### ACTIVITY
Below are some records. Return exactly the lines from the one containing "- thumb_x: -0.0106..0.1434" through the one containing "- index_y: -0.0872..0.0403", both included, and only those.

(Dataset excerpts)
<<<<
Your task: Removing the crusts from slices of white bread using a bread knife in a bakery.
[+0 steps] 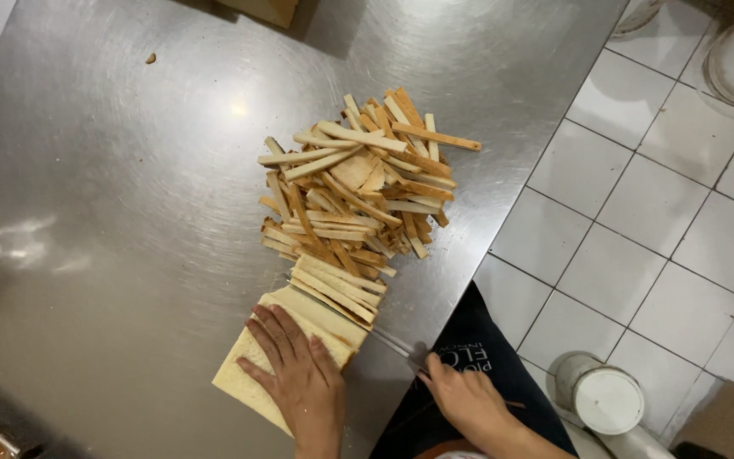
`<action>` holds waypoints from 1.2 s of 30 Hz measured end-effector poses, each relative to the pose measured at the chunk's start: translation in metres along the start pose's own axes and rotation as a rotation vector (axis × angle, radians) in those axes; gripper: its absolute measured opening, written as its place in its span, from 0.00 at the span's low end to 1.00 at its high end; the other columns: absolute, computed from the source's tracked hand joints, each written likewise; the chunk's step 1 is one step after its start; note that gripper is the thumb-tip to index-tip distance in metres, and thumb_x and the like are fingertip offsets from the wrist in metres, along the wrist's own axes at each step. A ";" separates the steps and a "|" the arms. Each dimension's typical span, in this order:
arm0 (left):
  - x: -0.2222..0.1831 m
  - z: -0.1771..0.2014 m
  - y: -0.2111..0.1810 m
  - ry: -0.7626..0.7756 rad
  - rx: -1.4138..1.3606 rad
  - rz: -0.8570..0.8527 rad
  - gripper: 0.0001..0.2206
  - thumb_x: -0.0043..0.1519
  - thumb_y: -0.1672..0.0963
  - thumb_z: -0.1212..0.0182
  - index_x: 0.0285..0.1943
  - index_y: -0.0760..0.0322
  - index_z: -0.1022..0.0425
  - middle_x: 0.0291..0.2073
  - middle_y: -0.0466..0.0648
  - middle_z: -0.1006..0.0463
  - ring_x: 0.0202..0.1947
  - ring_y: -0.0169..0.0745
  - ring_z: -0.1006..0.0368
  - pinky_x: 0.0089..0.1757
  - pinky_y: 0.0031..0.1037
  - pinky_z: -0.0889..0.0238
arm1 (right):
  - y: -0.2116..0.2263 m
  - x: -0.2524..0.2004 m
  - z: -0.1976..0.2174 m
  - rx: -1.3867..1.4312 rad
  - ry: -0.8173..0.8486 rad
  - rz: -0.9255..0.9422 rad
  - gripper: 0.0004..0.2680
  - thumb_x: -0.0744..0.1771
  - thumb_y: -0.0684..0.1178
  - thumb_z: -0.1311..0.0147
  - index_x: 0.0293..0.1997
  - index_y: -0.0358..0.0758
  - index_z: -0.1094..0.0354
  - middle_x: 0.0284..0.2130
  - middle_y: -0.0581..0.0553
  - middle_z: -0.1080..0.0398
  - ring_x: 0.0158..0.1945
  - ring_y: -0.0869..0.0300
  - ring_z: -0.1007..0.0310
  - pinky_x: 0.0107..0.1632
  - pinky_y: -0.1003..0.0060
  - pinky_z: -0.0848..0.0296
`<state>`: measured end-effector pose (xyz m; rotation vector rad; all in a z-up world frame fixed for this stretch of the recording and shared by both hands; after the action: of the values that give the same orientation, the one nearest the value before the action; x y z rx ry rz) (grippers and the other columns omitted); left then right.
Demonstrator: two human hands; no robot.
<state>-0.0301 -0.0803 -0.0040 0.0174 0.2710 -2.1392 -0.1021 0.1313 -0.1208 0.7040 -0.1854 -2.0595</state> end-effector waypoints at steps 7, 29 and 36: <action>-0.002 -0.003 -0.001 0.011 -0.043 -0.042 0.30 0.70 0.52 0.71 0.80 0.71 0.65 0.80 0.57 0.66 0.79 0.58 0.75 0.65 0.66 0.82 | 0.041 0.054 0.023 -0.053 -0.100 0.071 0.14 0.70 0.54 0.53 0.52 0.30 0.40 0.19 0.41 0.26 0.16 0.50 0.25 0.21 0.58 0.27; -0.008 0.008 -0.004 -0.036 0.037 -0.183 0.29 0.69 0.52 0.64 0.81 0.58 0.56 0.81 0.60 0.68 0.80 0.61 0.78 0.61 0.75 0.87 | -0.020 0.004 0.053 -0.040 -0.090 -0.003 0.12 0.70 0.58 0.51 0.47 0.41 0.43 0.25 0.44 0.23 0.16 0.48 0.25 0.18 0.57 0.29; -0.027 0.019 -0.025 -0.047 0.110 -0.607 0.32 0.55 0.45 0.34 0.69 0.52 0.32 0.71 0.39 0.35 0.76 0.50 0.53 0.65 0.71 0.92 | 0.005 -0.012 0.083 0.372 0.104 -0.002 0.12 0.70 0.57 0.53 0.52 0.40 0.42 0.20 0.43 0.24 0.21 0.47 0.23 0.26 0.55 0.29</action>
<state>-0.0343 -0.0489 0.0221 -0.0585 0.1380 -2.7517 -0.1388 0.1269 -0.0458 1.0344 -0.5164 -2.0047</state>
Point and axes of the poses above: each hand's wrist, its own x-axis towards the middle knuckle, its own z-axis out of the back of the hand, y = z × x, the point moved 9 cm from there along x, towards the middle knuckle
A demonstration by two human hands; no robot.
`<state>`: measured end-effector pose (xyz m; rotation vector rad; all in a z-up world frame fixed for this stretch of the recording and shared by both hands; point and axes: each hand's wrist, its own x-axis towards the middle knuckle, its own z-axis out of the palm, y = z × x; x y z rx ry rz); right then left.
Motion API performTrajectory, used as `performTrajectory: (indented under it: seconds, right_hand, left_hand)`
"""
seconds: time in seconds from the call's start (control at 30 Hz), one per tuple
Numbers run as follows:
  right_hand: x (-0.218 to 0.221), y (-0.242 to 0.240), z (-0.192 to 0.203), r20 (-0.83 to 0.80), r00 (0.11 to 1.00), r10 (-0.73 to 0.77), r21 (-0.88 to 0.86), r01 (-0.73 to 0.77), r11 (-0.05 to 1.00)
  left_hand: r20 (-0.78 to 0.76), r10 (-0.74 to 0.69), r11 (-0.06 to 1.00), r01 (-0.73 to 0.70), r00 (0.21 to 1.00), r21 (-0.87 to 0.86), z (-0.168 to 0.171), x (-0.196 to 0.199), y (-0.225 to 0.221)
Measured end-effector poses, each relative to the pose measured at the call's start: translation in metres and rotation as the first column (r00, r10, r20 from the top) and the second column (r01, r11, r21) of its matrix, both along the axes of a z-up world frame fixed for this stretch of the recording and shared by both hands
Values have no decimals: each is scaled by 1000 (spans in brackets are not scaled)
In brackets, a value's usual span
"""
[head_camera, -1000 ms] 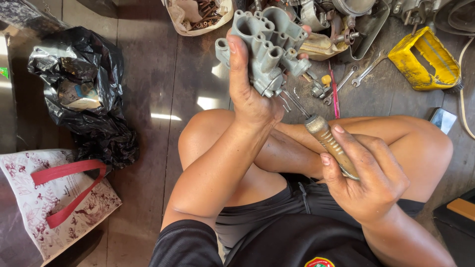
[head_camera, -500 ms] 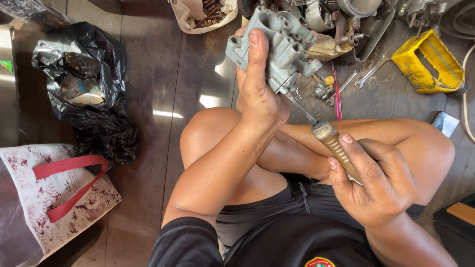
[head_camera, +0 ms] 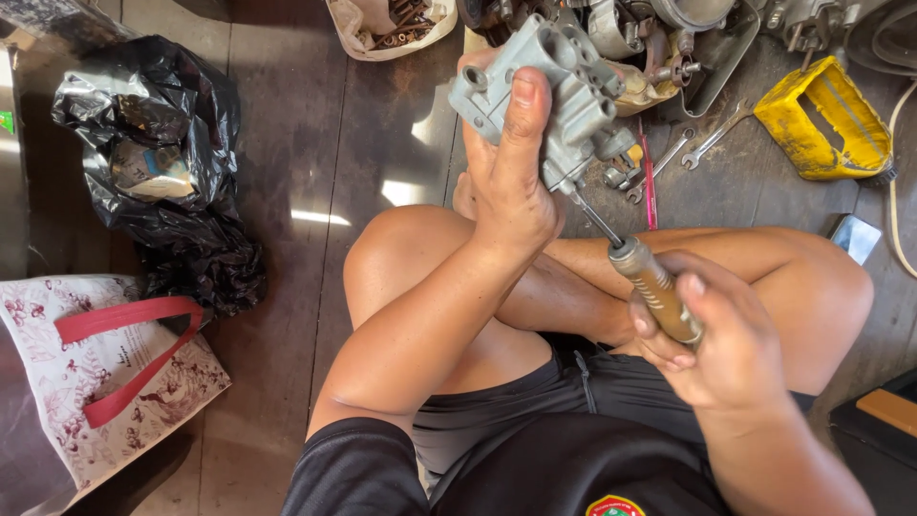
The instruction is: A person sits on the floor and performs a detailed inspection and disassembly of a motorcycle carburetor using a screwdriver.
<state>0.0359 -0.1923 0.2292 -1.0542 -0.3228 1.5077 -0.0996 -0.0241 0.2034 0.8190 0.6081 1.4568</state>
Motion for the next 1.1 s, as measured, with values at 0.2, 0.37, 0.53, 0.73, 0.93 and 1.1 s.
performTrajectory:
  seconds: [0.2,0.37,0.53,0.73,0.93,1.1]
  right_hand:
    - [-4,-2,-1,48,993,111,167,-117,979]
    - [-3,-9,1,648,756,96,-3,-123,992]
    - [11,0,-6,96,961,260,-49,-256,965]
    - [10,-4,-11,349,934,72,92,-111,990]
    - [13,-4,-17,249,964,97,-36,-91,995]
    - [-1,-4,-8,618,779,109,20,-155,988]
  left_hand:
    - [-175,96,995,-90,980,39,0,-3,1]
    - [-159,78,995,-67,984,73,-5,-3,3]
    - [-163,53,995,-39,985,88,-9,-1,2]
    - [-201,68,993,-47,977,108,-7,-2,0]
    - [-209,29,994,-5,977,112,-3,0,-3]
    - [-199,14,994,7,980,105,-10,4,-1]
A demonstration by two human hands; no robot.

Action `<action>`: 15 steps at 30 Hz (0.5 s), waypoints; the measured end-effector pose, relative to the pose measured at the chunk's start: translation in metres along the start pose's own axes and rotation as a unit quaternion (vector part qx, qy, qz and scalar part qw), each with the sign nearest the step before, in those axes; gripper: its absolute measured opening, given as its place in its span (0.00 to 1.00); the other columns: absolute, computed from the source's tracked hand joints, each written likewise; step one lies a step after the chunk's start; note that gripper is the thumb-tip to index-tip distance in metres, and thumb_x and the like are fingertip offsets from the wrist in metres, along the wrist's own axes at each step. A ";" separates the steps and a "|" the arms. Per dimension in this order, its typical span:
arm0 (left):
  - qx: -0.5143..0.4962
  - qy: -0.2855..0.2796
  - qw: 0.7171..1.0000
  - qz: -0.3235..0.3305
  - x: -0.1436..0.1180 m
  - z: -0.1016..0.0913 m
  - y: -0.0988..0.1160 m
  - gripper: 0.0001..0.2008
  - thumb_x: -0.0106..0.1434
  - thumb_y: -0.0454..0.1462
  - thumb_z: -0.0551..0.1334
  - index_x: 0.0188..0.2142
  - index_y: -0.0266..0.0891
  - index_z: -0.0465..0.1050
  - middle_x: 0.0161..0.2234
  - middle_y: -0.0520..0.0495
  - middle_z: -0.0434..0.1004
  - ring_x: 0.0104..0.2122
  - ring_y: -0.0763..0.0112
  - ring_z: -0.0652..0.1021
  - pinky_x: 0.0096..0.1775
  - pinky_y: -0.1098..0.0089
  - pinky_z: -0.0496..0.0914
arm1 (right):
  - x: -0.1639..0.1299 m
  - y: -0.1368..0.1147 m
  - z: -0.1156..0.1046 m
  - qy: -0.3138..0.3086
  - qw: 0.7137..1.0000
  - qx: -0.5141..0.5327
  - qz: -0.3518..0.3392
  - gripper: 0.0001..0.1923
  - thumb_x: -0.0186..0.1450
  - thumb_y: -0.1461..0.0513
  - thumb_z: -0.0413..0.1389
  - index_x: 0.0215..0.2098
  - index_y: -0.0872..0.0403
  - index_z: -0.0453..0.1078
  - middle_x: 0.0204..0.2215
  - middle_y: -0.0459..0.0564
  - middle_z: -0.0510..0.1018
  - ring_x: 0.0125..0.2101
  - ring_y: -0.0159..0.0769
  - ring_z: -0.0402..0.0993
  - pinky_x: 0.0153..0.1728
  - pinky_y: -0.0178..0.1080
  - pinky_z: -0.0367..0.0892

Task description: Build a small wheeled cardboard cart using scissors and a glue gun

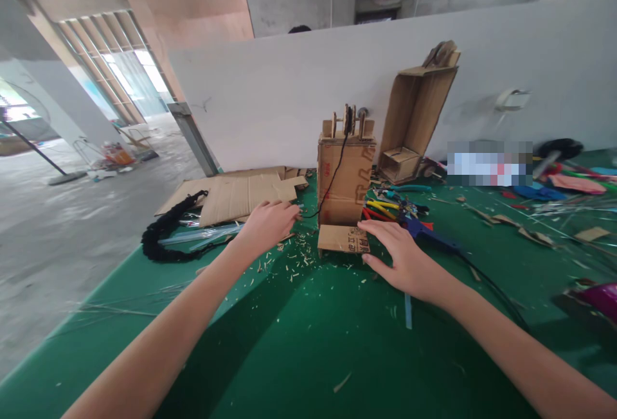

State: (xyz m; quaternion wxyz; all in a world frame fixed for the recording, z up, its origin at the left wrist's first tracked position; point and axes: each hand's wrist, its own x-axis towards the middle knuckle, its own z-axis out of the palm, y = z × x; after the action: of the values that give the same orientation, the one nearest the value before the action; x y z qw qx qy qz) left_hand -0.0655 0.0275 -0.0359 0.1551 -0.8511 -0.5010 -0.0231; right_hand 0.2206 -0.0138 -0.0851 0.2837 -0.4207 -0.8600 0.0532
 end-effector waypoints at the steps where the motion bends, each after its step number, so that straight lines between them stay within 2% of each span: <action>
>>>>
### SOLUTION TO THIS PROBLEM
  - thumb_x: -0.0106..0.1434
  - thumb_y: -0.0454..0.1462
  - thumb_z: -0.0551..0.1334
  - index_x: 0.0188..0.2142
  - index_y: -0.0266..0.0891
  - index_z: -0.0465..0.1050
  - middle_x: 0.0161..0.2234
  - middle_y: -0.0520..0.0495
  - middle_z: -0.0434..0.1004
  - ring_x: 0.0104..0.2122
  - ring_y: -0.0763..0.0112
  - ring_z: -0.0652..0.1021
  - pinky_x: 0.0096..0.1775
  - pinky_y: -0.1098..0.0089
  - pinky_z: -0.0496..0.0914
arm1 (right):
  - x: -0.1639..0.1299 m
  - y: -0.1368..0.1147 m
  - z: -0.1156..0.1046 m
  - qy: -0.3138..0.3086
  - qw: 0.7137..1.0000
  - qx: -0.5141..0.5327
  - qz: -0.3518..0.3392
  - gripper: 0.0001..0.1923
  - thumb_x: -0.0186..0.1450
  - thumb_y: -0.1461..0.0513
  - thumb_z: -0.0413..0.1389
  - index_x: 0.0215..0.2098
  - index_y: -0.0872..0.0403

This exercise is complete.